Wouldn’t Nick be safer if he knew the truth, if he was ready to fight?
I glance around the empty dock, picturing Nick and I in the crosshairs of a gun.
Maybe it’s time I tell Nick the truth about who I am—before he gets hurt.
I hold my hand out for him to take. “Can we go somewhere private?”

 

We find a quiet bench at the very end of the dock, where the tip of land meets the water. Once Nick finds out I lied to him, it’s over. He trusted me, even risked his life for me, and I repaid him by lying to him about who I am? But by saving his life—am I ruining mine? I sit down on the bench and look out at the lake, stretching out the last few moments of bliss I have with him, because with me, when the truth comes out, it’s never pretty. It’s bloody, or obscured by yellow police tape, but it’s never nice.
But maybe I’m not a very nice girl.

I take a deep breath. “I have something to tell you,” I begin, unable to look at him. “This is hard for me, but—”
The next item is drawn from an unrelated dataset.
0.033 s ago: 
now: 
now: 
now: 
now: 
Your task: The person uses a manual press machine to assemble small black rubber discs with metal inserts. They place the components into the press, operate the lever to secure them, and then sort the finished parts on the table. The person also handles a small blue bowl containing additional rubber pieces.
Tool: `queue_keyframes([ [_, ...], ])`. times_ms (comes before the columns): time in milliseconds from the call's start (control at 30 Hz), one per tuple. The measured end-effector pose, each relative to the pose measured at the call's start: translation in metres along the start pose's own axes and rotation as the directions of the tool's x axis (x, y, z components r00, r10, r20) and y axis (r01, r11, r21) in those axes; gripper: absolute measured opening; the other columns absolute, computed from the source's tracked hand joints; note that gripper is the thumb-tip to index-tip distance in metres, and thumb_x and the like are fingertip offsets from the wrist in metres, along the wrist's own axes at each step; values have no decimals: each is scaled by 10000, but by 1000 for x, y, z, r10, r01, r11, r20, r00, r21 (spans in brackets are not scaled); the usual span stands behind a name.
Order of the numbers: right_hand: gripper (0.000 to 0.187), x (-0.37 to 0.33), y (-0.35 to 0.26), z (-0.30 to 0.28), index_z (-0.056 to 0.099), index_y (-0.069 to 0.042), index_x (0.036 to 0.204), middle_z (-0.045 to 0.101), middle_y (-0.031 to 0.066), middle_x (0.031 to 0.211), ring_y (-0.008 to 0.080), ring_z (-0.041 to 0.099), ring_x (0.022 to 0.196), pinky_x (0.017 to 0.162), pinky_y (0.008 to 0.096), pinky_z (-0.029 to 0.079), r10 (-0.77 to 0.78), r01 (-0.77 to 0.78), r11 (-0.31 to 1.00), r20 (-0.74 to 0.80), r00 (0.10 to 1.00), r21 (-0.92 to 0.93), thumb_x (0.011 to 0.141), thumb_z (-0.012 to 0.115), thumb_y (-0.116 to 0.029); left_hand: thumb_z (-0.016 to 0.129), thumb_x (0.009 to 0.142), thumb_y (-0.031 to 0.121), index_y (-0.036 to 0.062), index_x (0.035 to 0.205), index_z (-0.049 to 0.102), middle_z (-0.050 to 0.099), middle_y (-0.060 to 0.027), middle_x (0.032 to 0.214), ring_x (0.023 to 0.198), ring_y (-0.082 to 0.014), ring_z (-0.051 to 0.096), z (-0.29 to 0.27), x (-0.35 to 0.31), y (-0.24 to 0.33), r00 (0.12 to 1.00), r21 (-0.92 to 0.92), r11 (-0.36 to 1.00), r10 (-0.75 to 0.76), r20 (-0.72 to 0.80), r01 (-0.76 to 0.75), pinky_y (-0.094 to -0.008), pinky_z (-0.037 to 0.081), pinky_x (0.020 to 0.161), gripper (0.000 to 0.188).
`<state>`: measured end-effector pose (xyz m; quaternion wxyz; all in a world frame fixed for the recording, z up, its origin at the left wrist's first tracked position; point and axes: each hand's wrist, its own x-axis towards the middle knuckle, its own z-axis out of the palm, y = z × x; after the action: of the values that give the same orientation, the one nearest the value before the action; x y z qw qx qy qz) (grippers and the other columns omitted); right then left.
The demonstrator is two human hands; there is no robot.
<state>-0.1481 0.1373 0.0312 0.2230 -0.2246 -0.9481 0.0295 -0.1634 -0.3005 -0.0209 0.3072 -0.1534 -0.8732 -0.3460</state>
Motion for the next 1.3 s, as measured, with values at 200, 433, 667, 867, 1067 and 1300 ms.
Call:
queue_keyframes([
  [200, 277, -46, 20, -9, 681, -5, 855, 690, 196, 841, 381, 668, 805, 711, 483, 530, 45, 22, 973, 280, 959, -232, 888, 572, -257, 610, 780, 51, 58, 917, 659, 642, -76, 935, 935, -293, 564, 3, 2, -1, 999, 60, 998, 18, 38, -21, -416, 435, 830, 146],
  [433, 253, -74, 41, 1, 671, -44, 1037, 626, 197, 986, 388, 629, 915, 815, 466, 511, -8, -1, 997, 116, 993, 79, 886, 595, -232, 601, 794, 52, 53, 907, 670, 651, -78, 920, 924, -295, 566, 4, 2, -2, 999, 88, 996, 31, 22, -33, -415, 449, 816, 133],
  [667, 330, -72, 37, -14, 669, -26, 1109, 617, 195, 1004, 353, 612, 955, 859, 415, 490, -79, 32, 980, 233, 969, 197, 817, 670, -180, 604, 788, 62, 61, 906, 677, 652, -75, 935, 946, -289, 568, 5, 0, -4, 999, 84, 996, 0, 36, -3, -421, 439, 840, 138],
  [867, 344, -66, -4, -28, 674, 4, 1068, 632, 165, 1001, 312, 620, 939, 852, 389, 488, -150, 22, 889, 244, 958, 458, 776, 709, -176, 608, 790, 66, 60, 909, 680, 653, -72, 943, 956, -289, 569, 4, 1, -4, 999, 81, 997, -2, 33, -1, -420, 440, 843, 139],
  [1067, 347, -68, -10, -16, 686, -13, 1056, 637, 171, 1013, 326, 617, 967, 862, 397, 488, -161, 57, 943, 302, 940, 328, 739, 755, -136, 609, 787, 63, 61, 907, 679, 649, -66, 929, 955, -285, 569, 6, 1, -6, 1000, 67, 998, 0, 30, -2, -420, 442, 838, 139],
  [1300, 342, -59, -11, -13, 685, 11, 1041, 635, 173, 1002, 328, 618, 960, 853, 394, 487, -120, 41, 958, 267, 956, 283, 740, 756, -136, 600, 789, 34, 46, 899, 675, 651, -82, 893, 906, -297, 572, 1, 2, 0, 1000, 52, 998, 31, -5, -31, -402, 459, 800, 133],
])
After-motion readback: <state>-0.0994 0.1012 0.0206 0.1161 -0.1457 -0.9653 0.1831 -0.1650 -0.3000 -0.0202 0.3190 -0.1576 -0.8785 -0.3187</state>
“It was hard for me too,” Nick says.
What the hell is he talking about?
“When I woke up on the road and you weren’t there . . .” I think he’s going to cry, but he rubs his fist in his eyes instead. “I thought someone had done something to you, something really bad, and I couldn’t stand it, thinking that I could have protected you.”
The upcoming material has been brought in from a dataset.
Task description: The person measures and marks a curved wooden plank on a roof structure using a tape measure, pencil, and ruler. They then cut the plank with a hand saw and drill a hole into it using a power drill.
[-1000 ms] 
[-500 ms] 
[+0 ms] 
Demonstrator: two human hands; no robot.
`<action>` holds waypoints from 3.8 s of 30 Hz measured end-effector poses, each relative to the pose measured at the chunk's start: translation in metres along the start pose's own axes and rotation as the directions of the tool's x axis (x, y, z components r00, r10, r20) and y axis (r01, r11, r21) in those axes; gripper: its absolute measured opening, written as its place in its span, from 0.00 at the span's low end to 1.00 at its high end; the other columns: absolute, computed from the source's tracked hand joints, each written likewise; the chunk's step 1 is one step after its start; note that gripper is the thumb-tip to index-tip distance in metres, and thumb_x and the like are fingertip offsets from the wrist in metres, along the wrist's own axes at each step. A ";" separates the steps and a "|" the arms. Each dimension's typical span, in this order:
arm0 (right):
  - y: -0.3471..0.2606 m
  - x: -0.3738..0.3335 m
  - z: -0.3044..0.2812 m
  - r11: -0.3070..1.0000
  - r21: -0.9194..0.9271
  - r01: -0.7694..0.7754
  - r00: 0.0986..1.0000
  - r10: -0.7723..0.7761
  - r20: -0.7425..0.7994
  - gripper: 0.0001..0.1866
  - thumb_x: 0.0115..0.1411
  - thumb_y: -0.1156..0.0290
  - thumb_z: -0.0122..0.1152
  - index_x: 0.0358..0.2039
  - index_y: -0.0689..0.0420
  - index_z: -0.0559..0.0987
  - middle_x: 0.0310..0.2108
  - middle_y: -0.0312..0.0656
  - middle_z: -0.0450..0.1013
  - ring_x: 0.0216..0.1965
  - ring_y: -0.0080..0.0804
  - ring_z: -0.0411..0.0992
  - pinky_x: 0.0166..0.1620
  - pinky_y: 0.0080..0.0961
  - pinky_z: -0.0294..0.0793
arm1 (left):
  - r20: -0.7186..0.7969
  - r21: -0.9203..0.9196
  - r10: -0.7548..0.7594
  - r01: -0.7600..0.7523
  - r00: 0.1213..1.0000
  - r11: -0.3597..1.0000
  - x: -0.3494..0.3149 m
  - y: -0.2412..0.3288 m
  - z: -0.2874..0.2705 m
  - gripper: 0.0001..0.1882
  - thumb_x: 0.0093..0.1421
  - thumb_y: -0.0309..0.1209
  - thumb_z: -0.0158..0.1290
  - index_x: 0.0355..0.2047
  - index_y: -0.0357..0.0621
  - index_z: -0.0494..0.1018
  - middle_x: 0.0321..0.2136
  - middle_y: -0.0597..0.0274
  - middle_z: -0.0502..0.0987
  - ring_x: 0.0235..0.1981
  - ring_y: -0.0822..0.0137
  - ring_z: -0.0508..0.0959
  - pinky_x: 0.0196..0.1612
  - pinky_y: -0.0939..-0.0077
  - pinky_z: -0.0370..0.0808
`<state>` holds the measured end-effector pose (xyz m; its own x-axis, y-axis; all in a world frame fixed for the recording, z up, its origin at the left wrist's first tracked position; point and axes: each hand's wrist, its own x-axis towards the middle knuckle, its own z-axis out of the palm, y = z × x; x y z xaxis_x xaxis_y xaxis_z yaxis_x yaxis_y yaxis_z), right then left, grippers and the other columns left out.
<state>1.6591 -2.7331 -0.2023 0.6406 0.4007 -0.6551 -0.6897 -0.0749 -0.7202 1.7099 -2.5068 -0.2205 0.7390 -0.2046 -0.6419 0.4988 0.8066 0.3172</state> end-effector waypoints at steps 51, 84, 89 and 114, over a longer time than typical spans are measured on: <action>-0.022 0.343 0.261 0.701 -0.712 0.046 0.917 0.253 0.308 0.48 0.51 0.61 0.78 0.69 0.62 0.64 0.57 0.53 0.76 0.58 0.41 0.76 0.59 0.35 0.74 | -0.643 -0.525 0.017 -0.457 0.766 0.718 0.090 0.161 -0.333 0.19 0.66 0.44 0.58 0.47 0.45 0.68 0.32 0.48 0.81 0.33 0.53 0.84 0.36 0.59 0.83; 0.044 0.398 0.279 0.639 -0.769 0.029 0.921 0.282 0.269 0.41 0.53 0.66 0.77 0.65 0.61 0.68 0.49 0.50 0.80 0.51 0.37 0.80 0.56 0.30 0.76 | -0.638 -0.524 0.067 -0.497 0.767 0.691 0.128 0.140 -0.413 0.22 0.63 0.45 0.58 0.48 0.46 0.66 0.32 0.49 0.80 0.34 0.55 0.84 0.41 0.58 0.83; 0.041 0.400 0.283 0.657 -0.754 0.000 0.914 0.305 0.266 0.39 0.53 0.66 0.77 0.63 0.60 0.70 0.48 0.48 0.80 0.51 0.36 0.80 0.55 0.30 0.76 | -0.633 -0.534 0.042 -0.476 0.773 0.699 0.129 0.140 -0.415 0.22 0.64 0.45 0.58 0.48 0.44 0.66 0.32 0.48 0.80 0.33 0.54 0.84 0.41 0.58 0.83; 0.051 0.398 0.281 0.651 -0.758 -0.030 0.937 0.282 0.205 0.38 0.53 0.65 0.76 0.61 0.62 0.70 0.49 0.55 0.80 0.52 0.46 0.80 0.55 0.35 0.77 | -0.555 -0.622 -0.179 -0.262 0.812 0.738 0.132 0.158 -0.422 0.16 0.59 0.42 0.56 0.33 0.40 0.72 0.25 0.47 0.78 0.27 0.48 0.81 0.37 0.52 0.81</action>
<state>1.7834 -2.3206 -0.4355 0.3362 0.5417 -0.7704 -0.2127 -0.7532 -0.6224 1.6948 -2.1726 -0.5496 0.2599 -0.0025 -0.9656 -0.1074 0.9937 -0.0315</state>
I want to stop him, I really do, but he’s saying everything I want him to say.
How often does that happen?

“I said I’m okay now,” I say softly.

“Are you sure? Did someone . . . hurt you?”

I know the kind of hurt he means. The kind that rips a girl’s soul out and leaves her empty.

“No,” I say, “nothing like that.”
Something else. Something that will drive you away from me, probably forever.
I suck in a breath and slowly let it out, trying to muster up all the courage I have. “That’s what I want to talk to you about.”

I’m hoping he’ll distract me again, maybe even use the L-word.
But shouldn’t Nick know the danger he’s in, even if it means losing him forever?

I start slowly, telling him almost everything: how a man forced me into his car but I got away, how Isabel protected me and took me into her home, how my real name is not Ines. It’s actually kind of fun telling the story, like I’m writing a script “based on true events” that have nothing to do with me.

“But the priest was right, Nick,” I finish, nearly out of breath. “Someone’s trying to kill me.”

“Who?”

“His name was Scars,” I say. “He forced me into his car, and if we hadn’t crashed, I’m sure he would’ve killed me.”

Nick stares at me, the color draining out of his cheeks. He looks like he’s been punched; his mouth hangs open, his wound shining like a branding mark on his rapidly graying face.

“Did you know him?” I ask.

“I know . . . of him.” Nick’s forehead is creased with tense wrinkles. He reaches out and rubs his trembling fingers softly across my cheek, traces the curve of my lips with his thumb. “If you’re sure he was trying to kill you,” Nick says, “we need to get you out of here, now.”

“Now? But Scars is dead,” I insist. “I’ll be fine.”
And if Marcos had Mom’s earring, he might know who killed her. I have to find him, and find out the truth.
“I just need to go to—”

“No!” Nick grabs my hand and pulls me to my feet. “We need to get back to the boat now, and get you off this island.”

“I’m okay now, remember? I’m with you.”

“But I can’t take care of you here,” Nick says. He stares at the empty dock, where the last few people are now climbing the steps, leaving us alone. “I’ll get you back to the mainland. You can hide for the night, and tomorrow we’ll go north together.” He pauses, his eyes suddenly narrowing.

“Nick? What is it?” I turn around, hoping to see Isabel hiking toward us, her smile containing questions that need answering. Or Roberto, my beacon of safety, pacing the dock in a cowboy hat, just like Mary promised he would be. But I don’t see Isabel or Roberto on the vacant dock. Instead, there’s a huge man walking toward us, a snake tattoo slithering up his face. Terror pins me to the bench.

How is he still alive?
My throat closes up, and it feels like something’s crushing my windpipe.
Scars couldn’t have lived through that fire.
Wasn’t he stuck behind the wheel when the car exploded?

“He’s coming,” I hiss, forcing the words out of my throat.
If we leave now, we can try to outrun him.
But before we can move, Scars is looming above us, his burned face a nest of squirming snakes.